Doctoral School of Animal Science, University of Debrecen, 4032 Debrecen, Hungary.
Biology (Basel). 2025 Jun 26;14(7):771. doi: 10.3390/biology14070771.
The presence of aggressive behavior in livestock creates major difficulties for animal welfare, farm safety, economic performance and selective breeding. The two innovative tools of deep learning-based video analysis and transcriptomic profiling have recently appeared to aid the understanding and monitoring of such behaviors. This scoping review assesses the current use of these two methods for aggression research across livestock species and identifies trends while revealing unaddressed gaps in existing literature. A scoping literature search was performed through the PubMed, Scopus and Web of Science databases to identify articles from 2014 to April 2025. The research included 268 original studies which were divided into 250 AI-driven behavioral phenotyping papers and 18 transcriptomic investigations without any studies combining both approaches. Most research focused on economically significant species, including pigs and cattle, yet poultry and small ruminants, along with camels and fish and other species, received limited attention. The main developments include convolutional neural network (CNN)-based object detection and pose estimation systems, together with the transcriptomic identification of molecular pathways that link to aggression and stress. The main barriers to progress in the field include inconsistent behavioral annotation and insufficient real-farm validation together with limited cross-modal integration. Standardized behavior definitions, together with multimodal datasets and integrated pipelines that link phenotypic and molecular data, should be developed according to our proposal. These innovations will speed up the advancement of livestock welfare alongside precision breeding and sustainable animal production.

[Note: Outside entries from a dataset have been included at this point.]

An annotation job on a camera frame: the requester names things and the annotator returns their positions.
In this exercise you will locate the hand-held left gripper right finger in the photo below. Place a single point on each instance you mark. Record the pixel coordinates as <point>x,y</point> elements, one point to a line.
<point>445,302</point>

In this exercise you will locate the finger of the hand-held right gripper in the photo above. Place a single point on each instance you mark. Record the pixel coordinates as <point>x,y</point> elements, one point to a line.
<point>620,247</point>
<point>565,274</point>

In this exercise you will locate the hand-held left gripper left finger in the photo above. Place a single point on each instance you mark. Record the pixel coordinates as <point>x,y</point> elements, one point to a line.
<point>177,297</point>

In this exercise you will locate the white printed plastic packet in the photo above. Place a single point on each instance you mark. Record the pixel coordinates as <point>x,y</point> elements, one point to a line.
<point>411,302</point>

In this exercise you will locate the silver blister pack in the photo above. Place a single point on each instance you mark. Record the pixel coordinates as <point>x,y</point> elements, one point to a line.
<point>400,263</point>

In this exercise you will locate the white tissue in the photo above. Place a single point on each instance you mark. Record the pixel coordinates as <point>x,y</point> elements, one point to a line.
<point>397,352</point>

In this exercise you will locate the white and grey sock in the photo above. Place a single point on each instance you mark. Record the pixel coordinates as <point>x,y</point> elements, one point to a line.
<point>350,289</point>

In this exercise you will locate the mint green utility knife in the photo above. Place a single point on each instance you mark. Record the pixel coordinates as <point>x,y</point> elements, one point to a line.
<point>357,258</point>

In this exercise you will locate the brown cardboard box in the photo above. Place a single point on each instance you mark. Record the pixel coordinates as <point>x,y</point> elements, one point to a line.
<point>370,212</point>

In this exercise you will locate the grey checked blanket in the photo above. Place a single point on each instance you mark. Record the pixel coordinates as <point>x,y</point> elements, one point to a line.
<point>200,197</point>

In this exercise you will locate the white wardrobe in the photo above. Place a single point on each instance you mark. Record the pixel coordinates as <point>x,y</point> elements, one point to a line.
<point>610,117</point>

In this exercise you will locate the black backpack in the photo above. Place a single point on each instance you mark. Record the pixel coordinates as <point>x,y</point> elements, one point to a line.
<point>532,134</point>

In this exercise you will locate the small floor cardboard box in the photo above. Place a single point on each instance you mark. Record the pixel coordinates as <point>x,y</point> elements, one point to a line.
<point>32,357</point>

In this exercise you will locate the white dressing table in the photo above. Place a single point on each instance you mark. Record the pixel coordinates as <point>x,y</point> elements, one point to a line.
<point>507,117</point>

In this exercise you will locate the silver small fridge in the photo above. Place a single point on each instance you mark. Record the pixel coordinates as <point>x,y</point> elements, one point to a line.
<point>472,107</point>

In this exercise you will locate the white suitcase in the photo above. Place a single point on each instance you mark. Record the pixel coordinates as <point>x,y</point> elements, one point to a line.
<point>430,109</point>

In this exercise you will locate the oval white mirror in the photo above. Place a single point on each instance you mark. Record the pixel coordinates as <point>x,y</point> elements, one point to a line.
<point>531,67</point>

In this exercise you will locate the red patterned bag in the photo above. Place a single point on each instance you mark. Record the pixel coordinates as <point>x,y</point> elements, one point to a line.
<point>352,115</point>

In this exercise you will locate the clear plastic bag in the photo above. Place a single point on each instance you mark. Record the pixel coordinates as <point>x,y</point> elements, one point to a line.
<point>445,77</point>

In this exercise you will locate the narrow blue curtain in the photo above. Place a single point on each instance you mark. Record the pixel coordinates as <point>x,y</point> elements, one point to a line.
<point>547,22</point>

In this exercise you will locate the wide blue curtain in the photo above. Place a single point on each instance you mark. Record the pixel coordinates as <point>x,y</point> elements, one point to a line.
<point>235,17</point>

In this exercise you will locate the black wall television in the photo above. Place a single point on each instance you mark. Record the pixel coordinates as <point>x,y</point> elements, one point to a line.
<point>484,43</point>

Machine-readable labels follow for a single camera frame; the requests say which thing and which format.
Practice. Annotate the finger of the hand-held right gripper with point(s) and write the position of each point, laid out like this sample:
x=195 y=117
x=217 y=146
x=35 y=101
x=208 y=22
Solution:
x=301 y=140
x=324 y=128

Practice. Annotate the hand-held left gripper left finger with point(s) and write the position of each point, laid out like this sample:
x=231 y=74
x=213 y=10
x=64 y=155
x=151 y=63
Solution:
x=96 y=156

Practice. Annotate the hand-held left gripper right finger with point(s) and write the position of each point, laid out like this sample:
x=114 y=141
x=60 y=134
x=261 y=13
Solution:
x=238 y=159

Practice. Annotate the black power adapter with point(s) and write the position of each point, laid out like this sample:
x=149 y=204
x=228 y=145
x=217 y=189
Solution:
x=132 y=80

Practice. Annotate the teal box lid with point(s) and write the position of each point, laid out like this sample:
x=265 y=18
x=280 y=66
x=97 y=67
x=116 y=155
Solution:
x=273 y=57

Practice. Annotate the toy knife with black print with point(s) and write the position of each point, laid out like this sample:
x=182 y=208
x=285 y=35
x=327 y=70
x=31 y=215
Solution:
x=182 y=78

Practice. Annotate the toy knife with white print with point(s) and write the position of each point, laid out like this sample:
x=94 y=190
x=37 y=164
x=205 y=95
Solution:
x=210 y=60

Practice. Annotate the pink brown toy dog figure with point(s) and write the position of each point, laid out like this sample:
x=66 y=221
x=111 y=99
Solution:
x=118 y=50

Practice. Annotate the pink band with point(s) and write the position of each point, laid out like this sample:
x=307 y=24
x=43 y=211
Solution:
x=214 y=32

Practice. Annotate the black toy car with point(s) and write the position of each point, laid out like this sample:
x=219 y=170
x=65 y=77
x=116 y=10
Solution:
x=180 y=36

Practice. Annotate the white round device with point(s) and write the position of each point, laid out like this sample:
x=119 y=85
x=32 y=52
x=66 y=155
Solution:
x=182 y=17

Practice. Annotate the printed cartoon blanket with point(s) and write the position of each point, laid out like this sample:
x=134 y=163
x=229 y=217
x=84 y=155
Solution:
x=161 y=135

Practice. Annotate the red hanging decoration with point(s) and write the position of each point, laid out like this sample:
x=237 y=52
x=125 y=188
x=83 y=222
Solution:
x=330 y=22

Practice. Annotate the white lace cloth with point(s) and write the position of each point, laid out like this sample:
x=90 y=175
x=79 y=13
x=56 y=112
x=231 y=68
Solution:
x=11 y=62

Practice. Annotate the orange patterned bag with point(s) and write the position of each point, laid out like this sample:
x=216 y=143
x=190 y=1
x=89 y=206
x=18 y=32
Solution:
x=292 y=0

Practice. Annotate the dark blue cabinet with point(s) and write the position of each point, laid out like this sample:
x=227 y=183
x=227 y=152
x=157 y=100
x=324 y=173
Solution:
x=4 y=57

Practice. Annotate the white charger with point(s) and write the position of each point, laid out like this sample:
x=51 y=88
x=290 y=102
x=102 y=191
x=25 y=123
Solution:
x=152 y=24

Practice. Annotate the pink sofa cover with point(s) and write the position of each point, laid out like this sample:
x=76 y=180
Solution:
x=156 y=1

家畜的攻击性行为给动物福利、农场安全、经济绩效和选择性育种带来了重大困难。基于深度学习的视频分析和转录组分析这两种创新工具最近出现,有助于理解和监测此类行为。本综述评估了这两种方法目前在跨家畜物种的攻击行为研究中的应用,确定了趋势,同时揭示了现有文献中未解决的差距。通过PubMed、Scopus和Web of Science数据库进行了文献综述搜索,以识别2014年至2025年4月的文章。该研究包括268项原创研究,分为250篇人工智能驱动的行为表型分析论文和18篇转录组学研究,没有任何将两种方法结合的研究。大多数研究集中在具有经济重要性的物种上,包括猪和牛,而家禽和小型反刍动物,以及骆驼、鱼类和其他物种受到的关注有限。主要进展包括基于卷积神经网络(CNN)的目标检测和姿态估计系统,以及与攻击和应激相关的分子途径的转录组学鉴定。该领域进展的主要障碍包括行为注释不一致、实际农场验证不足以及跨模态整合有限。根据我们的提议,应制定标准化的行为定义,以及将表型和分子数据联系起来的多模态数据集和集成管道。这些创新将加快家畜福利以及精准育种和可持续动物生产的发展。